Если б дать ей ходу, она долго бы еще на разные лады доезжала его. Павел Иваныч знал это. Перебил он ее так:
— А я давно не слыхал «Пиковой дамы». Чрезвычайно мне нравится.
Маргарита засмеялась.
— А, ну конечно, поклонение искусству! Все так называемое искусство на провинциалах держится. Тут еще ваш этот — Художественный театр приезжает. Такие, как ты, ему славу создали.
— А сама все‑таки идешь в театр.
— Именно — восторгаться искусством! Я, мой друг, хожу в театр со скуки, чтобы ты знал. Не думай, что я — сантиментальная деревенская фефела. Но надо же куда-нибудь вечер девать? Впрочем, — прибавила она покойнее, — я Чайковского не осуждаю. Даже его слушаю.
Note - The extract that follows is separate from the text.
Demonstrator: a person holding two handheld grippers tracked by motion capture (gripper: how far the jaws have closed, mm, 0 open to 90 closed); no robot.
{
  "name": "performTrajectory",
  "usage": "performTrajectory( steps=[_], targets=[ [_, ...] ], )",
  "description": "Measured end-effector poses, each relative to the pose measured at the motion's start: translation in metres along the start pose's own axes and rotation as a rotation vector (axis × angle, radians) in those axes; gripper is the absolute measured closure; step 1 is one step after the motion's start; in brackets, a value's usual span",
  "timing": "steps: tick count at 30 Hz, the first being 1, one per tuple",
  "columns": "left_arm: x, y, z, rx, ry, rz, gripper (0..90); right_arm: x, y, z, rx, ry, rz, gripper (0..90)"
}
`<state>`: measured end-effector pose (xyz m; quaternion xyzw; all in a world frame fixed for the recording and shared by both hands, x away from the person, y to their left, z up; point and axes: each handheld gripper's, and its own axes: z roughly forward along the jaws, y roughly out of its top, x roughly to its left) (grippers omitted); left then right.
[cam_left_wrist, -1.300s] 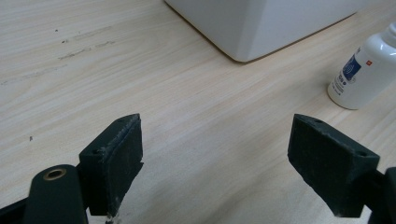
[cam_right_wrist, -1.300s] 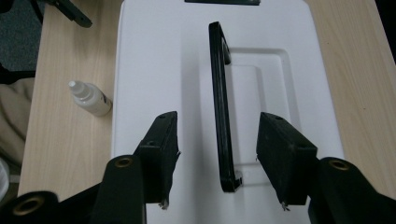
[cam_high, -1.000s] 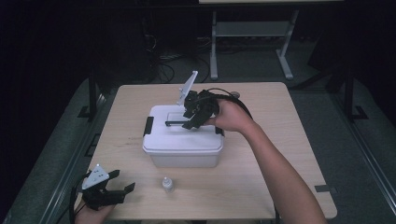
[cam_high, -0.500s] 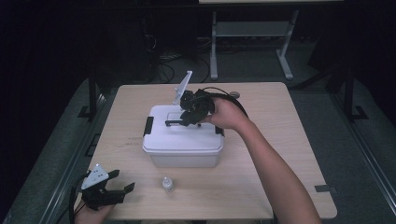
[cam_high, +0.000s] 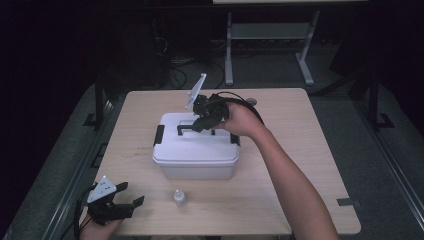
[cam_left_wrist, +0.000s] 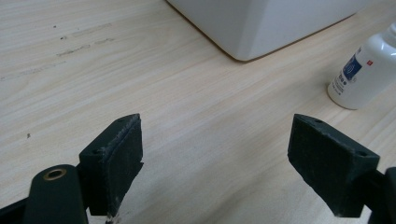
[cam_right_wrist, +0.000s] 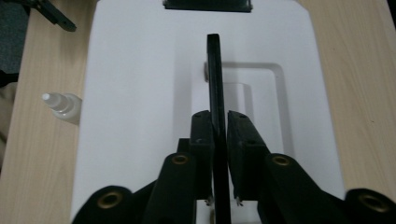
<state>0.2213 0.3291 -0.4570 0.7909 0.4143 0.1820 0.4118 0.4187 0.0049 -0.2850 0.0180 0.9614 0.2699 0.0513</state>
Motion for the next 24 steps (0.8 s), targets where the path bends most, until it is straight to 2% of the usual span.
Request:
performTrajectory(
  steps=[6, 16, 24],
  targets=[
    [0.0001, 0.0002, -0.0005, -0.002, -0.001, 0.000, 17.7, -0.0013, 0.0050, 0.0003, 0.013, 0.003, -0.012, 82.5],
    [0.0006, 0.0005, 0.0000, -0.002, -0.003, -0.003, 17.7, -0.0035, 0.0043, 0.0019, 0.002, 0.017, -0.007, 82.9],
    [0.0001, 0.0003, 0.0003, 0.002, -0.002, -0.002, 17.7, -0.0018, 0.0045, 0.0012, 0.000, 0.011, -0.031, 83.8]
  ],
)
«Это с твоей стороны очень любезно», — подумал Павел Иваныч, но ничего не сказал.
— Только ведь имей в виду, — прибавила она, — что эта опера стариковская, Чайковский ее перед смертью написал, и тут очень хорошо рассказано про смерть; так что кто здоров и долго жить собирается, тому не надо на нее распускать уши.
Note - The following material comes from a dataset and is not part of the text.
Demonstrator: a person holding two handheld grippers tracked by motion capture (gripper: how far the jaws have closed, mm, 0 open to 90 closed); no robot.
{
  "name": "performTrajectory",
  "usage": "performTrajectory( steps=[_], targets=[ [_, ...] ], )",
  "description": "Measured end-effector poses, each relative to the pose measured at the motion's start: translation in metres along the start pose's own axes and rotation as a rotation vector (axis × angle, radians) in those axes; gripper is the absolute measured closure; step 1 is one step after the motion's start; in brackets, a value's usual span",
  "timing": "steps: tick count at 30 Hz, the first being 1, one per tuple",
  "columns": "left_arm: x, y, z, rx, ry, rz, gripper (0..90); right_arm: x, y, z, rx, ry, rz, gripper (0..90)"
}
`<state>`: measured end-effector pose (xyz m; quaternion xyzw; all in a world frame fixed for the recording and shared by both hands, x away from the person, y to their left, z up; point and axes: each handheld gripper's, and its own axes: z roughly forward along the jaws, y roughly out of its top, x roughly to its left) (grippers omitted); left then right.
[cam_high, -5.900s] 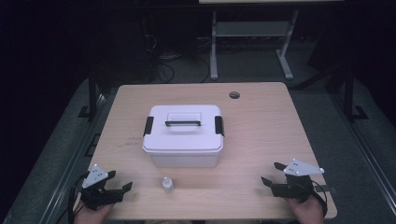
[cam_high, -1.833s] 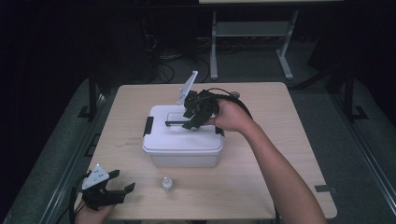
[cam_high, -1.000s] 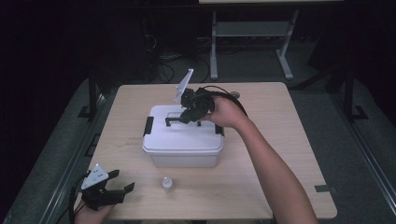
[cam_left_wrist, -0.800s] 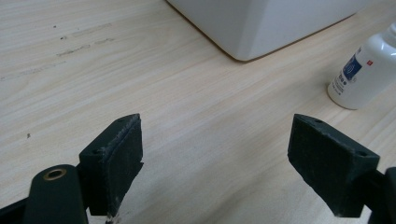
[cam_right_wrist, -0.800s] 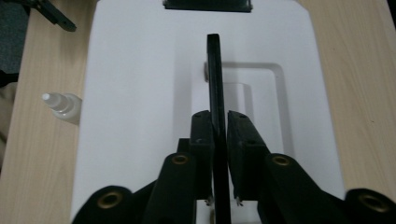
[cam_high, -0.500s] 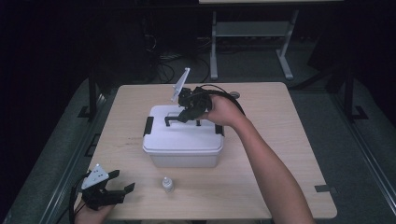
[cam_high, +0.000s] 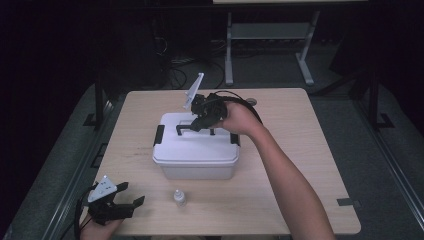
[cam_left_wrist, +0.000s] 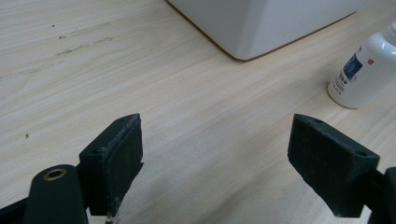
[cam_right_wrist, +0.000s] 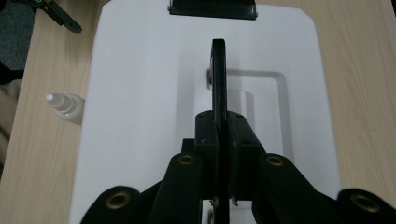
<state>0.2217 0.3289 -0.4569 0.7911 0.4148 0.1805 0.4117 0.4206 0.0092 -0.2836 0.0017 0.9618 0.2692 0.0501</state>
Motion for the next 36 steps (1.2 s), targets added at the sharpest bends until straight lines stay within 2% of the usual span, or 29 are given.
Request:
performTrajectory(
  steps=[11, 12, 19, 36],
  targets=[
    [0.002, -0.001, 0.000, -0.003, 0.005, -0.004, 17.7, 0.000, 0.000, -0.002, -0.009, -0.002, -0.012, 84.0],
    [0.002, -0.001, -0.001, -0.003, 0.005, -0.004, 17.7, 0.001, -0.001, -0.003, -0.005, -0.002, 0.002, 84.0],
    [0.002, -0.001, -0.001, -0.004, 0.006, -0.005, 17.7, 0.001, 0.000, -0.007, -0.017, -0.011, -0.002, 84.0],
    [0.002, -0.001, -0.002, 0.002, 0.009, -0.005, 17.7, 0.008, -0.005, -0.040, -0.070, -0.053, -0.008, 84.0]
  ],
)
— Ты говоришь таким тоном, будто снаряжаешь меня на тот свет.
Она захохотала.
— Ах, это глупо и хорошо. Снаряжаю его на тот свет! Меня это мало интересует, мой дорогой, эти самые проводы…
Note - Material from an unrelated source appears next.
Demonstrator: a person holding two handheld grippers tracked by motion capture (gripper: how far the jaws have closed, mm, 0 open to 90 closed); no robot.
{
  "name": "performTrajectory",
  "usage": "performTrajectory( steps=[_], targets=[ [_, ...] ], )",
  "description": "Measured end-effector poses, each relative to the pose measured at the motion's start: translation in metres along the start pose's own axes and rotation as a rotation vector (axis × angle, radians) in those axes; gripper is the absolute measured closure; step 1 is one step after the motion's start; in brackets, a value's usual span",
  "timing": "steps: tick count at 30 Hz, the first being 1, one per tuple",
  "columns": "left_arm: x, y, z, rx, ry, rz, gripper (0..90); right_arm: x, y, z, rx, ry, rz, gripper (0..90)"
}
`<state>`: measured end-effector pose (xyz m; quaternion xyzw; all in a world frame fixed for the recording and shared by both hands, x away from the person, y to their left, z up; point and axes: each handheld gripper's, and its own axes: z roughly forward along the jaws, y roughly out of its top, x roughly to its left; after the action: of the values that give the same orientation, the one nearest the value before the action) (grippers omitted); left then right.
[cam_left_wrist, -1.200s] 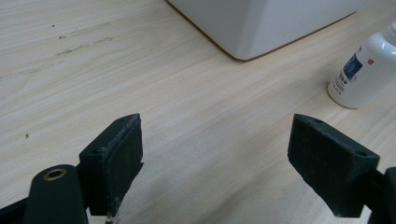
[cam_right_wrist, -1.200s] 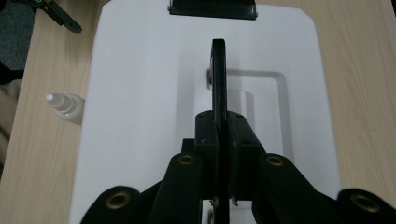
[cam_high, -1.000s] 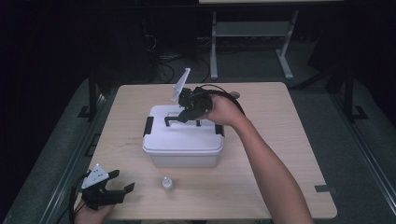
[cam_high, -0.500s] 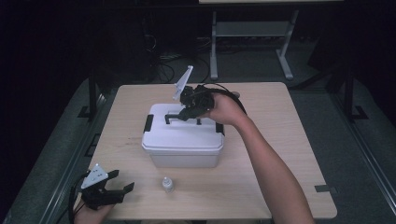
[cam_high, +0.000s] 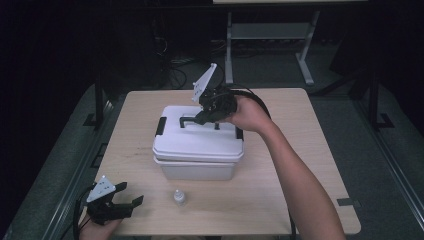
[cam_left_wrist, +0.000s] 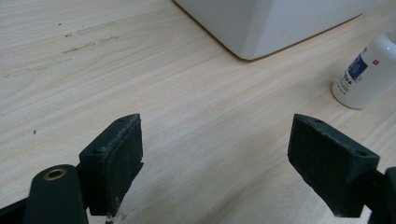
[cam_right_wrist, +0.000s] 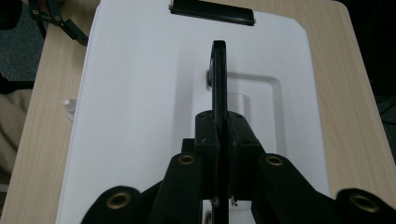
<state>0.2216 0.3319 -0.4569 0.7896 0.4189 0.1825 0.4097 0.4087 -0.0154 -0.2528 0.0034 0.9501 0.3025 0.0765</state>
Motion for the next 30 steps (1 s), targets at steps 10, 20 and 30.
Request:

Но пока она болтала, занавес подняли.
— Оставайся здесь, будешь моим кавалером.
Павел Иваныч кивнул молча и взялся за бинокль. На сцене происходил бал. Шла знаменитая пастораль, Германн скитался в толпе, и отовсюду, из углов, за колоннами, мерещились ему таинственные голоса: «Три карты, три карты!» В середине акта Павел Иваныч опустил бинокль, вздохнул и шепнул Маргарите:
— Плохо этому Германну придется!
Маргарита слегка фыркнула, а когда кончилось действие, обратилась к нему, блестя большими глазами, холодноватыми и насмешливыми.
— Ужасно ты добр. Прямо стиль рюсс, русачок, даже Германна пожалел. Да ты не горюй. Германна не было вовсе, это выдумка.
У Павла Иваныча вдруг пропало всякое стеснение с Маргаритой, и, несмотря на ее насмешливые глаза, на то, что она ровесница его и тетка, ему представилось, что дразнится она зря, и не без тоски какой‑то.
— Будет крыситься‑то, — сказал он. — Напускаешь небось на себя?
Маргарита взглянула на него удивленно.
— Да ты осмелел что‑то? А, чего?
И через несколько минут покосилась на его штиблеты.
— У вас в Тамбове все еще на резинках носят, с ушками?
Павел Иваныч рассматривал зал в бинокль и не взволновался.
— Меня, милая, не переделаешь. Извини, пожалуйста, что не такие ботинки.
В третьем действии явилась и сама Пиковая дама, в одиночестве. Когда, готовясь ко сну, запела она:
Mon coeur, qui bat, qui bat, qui batJe ne sais pas pourquoi![163] —
Маргарита нагнулась и шепнула Павлу Иванычу:
— Эта старуха на меня похожа, а?
Павел Иваныч обернулся, и его удивило, что в ее нервных глазах было сейчас что‑то мучительное.
— Да? Все там будем? Как полагаешь?
Павел Иваныч вздохнул и покачал головой. Он все с большим вниманием и очарованьем слушал эту вещь, видел смерть старухи и то, как она приходила к Германну, выдав тайну карт; когда у Зимней канавки Германн убежал от Лизы в игорный дом, а она бросилась в воду, и тут же опустили занавес, Павел Иваныч вздохнул.
— Это прекрасная вещь!
Маргарита смолчала. Точно была она смущена, что и на нее опера производит впечатление.
Наконец старуха отомстила. Из третьей карты во время игры выглянула она, и Германн свалился замертво. Хор игроков напутствовал его: «Сегодня ты, а завтра я!» Артисты выходили кланяться, с верхов орали гимназисты и студенты. Маргарита встала и, худая, слегка похрамывая, что придавало ей некую даже пикантность, направилась к выходу.
— Как бы то ни было, а послезавтра ко мне зайдешь, около пяти. Кой‑кто будет; а? Ты не дичишься, как прежде?
— Хорошо, зайду.
За Маргаритой приехала наемная каретка, в одну лошадь.
— Садись, я тебя подвезу. Как‑никак ты мне родной племянник.
Ночь была теплая, туманно–лунная. Шины шуршали по Морской, мимо посольств и важных особняков. На площади Николай картинно скакал на постаменте; Мариинский дворец был мертв. Мглисто золотился купол Исаакия и переливал лунной, слабой тенью.